To do: Exactness is required. Restate every entry as written.

Material for the task:
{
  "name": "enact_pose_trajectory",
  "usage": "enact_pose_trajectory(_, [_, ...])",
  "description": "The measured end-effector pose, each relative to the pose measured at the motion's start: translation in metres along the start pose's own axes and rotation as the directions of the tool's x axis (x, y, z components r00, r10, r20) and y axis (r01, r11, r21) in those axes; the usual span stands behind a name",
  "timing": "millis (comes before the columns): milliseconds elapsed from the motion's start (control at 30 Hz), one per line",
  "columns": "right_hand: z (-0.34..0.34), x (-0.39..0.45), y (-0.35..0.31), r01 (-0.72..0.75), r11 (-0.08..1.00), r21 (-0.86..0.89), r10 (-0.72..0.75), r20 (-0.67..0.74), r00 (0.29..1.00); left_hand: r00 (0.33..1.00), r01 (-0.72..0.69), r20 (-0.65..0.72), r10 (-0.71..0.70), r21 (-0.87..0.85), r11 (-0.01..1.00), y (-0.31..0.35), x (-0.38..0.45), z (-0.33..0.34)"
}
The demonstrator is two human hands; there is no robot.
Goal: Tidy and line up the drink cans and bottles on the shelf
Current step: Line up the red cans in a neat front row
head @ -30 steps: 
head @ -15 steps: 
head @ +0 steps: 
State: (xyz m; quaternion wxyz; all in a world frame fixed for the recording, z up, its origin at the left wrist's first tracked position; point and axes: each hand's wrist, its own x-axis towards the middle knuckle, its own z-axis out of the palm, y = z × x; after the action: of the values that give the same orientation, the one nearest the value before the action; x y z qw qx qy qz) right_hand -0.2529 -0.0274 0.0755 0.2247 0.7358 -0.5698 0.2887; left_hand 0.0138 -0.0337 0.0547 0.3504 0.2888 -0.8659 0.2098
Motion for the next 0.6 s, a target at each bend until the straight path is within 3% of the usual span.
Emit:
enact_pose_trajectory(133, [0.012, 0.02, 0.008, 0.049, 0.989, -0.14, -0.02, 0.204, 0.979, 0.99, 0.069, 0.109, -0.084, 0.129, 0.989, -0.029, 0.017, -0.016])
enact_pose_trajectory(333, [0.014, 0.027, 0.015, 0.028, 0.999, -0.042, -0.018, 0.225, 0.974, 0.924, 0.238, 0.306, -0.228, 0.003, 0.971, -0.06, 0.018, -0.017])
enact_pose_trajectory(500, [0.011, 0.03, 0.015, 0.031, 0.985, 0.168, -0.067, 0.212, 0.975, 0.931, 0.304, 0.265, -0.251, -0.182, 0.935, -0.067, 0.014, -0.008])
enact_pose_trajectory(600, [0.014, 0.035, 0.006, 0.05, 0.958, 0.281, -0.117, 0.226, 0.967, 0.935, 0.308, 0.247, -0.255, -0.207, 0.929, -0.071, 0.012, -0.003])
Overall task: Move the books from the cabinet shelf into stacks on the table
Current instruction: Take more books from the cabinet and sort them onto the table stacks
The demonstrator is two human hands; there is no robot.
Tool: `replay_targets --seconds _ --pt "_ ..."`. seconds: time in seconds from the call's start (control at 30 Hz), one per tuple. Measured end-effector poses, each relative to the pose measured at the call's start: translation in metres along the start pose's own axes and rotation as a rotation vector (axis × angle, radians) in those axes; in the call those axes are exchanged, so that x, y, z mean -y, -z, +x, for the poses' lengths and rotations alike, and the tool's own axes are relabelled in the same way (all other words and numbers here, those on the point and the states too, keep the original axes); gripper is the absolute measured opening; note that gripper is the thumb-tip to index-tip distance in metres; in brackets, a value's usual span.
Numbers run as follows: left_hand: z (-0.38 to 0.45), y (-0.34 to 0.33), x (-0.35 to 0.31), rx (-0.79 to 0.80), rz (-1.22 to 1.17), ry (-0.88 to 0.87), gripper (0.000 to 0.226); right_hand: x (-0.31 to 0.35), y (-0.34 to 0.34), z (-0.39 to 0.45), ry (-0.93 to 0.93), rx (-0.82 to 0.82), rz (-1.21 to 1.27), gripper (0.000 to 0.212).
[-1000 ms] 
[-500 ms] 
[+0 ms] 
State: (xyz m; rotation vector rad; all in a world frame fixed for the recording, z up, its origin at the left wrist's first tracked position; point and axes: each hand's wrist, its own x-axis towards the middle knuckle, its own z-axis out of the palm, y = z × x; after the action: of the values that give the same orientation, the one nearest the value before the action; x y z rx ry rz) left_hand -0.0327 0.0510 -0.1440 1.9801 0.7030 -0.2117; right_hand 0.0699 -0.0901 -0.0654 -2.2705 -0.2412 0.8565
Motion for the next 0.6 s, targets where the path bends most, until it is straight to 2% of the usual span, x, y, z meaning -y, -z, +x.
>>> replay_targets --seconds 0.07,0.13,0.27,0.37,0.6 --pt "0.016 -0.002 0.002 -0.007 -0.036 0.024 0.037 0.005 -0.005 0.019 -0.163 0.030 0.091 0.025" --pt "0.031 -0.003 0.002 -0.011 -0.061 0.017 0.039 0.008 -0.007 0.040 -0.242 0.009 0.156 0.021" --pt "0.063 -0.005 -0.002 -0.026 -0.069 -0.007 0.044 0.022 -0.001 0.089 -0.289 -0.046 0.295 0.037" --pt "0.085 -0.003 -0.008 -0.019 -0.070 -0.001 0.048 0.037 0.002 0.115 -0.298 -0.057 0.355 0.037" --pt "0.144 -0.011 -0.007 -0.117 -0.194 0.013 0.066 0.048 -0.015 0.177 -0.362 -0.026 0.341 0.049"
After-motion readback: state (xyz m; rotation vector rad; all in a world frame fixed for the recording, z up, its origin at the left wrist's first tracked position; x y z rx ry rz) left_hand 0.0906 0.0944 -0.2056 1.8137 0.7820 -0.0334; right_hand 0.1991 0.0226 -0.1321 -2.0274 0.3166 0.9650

Solved problem:
{
  "name": "enact_pose_trajectory",
  "usage": "enact_pose_trajectory(_, [_, ...])",
  "description": "The measured end-effector pose, each relative to the pose measured at the motion's start: translation in metres along the start pose's own axes and rotation as the directions of the tool's x axis (x, y, z components r00, r10, r20) and y axis (r01, r11, r21) in those axes; the usual span stands behind a name",
  "timing": "millis (comes before the columns): milliseconds elapsed from the motion's start (control at 30 Hz), one per line",
  "columns": "right_hand: z (-0.34..0.34), x (-0.39..0.45), y (-0.35..0.31), r01 (-0.72..0.75), r11 (-0.08..1.00), r21 (-0.86..0.89), r10 (-0.72..0.75), r20 (-0.67..0.74), r00 (0.29..1.00); left_hand: r00 (0.33..1.00), r01 (-0.72..0.69), r20 (-0.65..0.72), r10 (-0.71..0.70), r21 (-0.87..0.85), r11 (-0.01..1.00), y (-0.31..0.35), x (-0.38..0.45), z (-0.33..0.34)"
}
The demonstrator is two human hands; there is no robot.
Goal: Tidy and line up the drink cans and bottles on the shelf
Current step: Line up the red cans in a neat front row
head @ -30 steps: 
head @ -15 steps: 
head @ +0 steps: 
State: (xyz m; quaternion wxyz; all in a world frame fixed for the recording, z up, its origin at the left wrist's first tracked position; point and axes: each hand's wrist, its own x-axis towards the middle knuckle, its own z-axis out of the palm, y = z × x; after the action: of the values that give the same orientation, the one nearest the value before the action; x y z qw qx qy qz) right_hand -0.2529 -0.0274 0.0755 0.2247 0.7358 -0.5698 0.2887; left_hand 0.0138 -0.0337 0.0547 0.3504 0.2888 -0.8659 0.2098
Motion for the next 0.6 s, a target at each bend until the straight path is within 3% of the usual span.
Emit:
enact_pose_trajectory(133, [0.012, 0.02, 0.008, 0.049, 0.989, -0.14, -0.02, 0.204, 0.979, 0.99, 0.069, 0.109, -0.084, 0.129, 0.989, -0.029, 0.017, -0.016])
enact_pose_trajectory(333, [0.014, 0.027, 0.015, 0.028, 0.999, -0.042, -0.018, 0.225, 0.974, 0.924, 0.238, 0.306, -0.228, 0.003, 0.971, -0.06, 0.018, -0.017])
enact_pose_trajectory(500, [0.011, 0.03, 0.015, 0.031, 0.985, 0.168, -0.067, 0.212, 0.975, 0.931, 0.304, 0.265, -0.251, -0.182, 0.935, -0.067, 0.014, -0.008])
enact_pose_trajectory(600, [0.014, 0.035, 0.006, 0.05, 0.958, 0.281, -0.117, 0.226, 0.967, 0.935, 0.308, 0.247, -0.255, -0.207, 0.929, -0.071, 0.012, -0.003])
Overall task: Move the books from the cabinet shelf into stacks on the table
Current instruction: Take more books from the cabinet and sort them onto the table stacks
The demonstrator is two human hands; there is no robot.
Tool: `replay_targets --seconds _ --pt "_ ..."`. seconds: time in seconds from the call's start (control at 30 Hz), one per tuple. Measured end-effector poses, each relative to the pose measured at the call's start: translation in metres along the start pose's own axes and rotation as a rotation vector (axis × angle, radians) in those axes; in the call those axes are exchanged, so that x, y, z mean -y, -z, +x, for the poses' lengths and rotations alike, and the tool's own axes are relabelled in the same way (all other words and numbers here, those on the point and the states too, keep the original axes); gripper is the absolute measured opening; note that gripper is the thumb-tip to index-tip distance in metres; in brackets, a value's usual span.
Numbers run as follows: left_hand: z (-0.38 to 0.45), y (-0.34 to 0.33), x (-0.35 to 0.31), rx (-0.79 to 0.80), rz (-1.22 to 1.17), ry (-0.88 to 0.87), gripper (0.000 to 0.226); right_hand: x (-0.31 to 0.35), y (-0.34 to 0.34), z (-0.39 to 0.45), ry (-0.93 to 0.93), rx (-0.82 to 0.82), rz (-1.21 to 1.27), gripper (0.000 to 0.212).
[-1000 ms] 
[-500 ms] 
[+0 ms] 
State: (xyz m; rotation vector rad; all in a world frame fixed for the recording, z up, its origin at the left wrist's first tracked position; point and axes: each hand's wrist, its own x-axis towards the middle knuckle, its own z-axis out of the palm, y = z × x; after the action: of the values that give the same orientation, the one nearest the value before the action; x y z rx ry rz) left_hand -0.0327 0.0510 -0.1440 1.9801 0.7030 -0.2117; right_hand 0.0699 -0.0901 -0.0654 -2.2705 -0.2412 0.8565
Motion for the next 0.6 s, targets where the path bends most, until it is straight to 2% of the usual span, x, y, z meaning -y, -z, +x.
>>> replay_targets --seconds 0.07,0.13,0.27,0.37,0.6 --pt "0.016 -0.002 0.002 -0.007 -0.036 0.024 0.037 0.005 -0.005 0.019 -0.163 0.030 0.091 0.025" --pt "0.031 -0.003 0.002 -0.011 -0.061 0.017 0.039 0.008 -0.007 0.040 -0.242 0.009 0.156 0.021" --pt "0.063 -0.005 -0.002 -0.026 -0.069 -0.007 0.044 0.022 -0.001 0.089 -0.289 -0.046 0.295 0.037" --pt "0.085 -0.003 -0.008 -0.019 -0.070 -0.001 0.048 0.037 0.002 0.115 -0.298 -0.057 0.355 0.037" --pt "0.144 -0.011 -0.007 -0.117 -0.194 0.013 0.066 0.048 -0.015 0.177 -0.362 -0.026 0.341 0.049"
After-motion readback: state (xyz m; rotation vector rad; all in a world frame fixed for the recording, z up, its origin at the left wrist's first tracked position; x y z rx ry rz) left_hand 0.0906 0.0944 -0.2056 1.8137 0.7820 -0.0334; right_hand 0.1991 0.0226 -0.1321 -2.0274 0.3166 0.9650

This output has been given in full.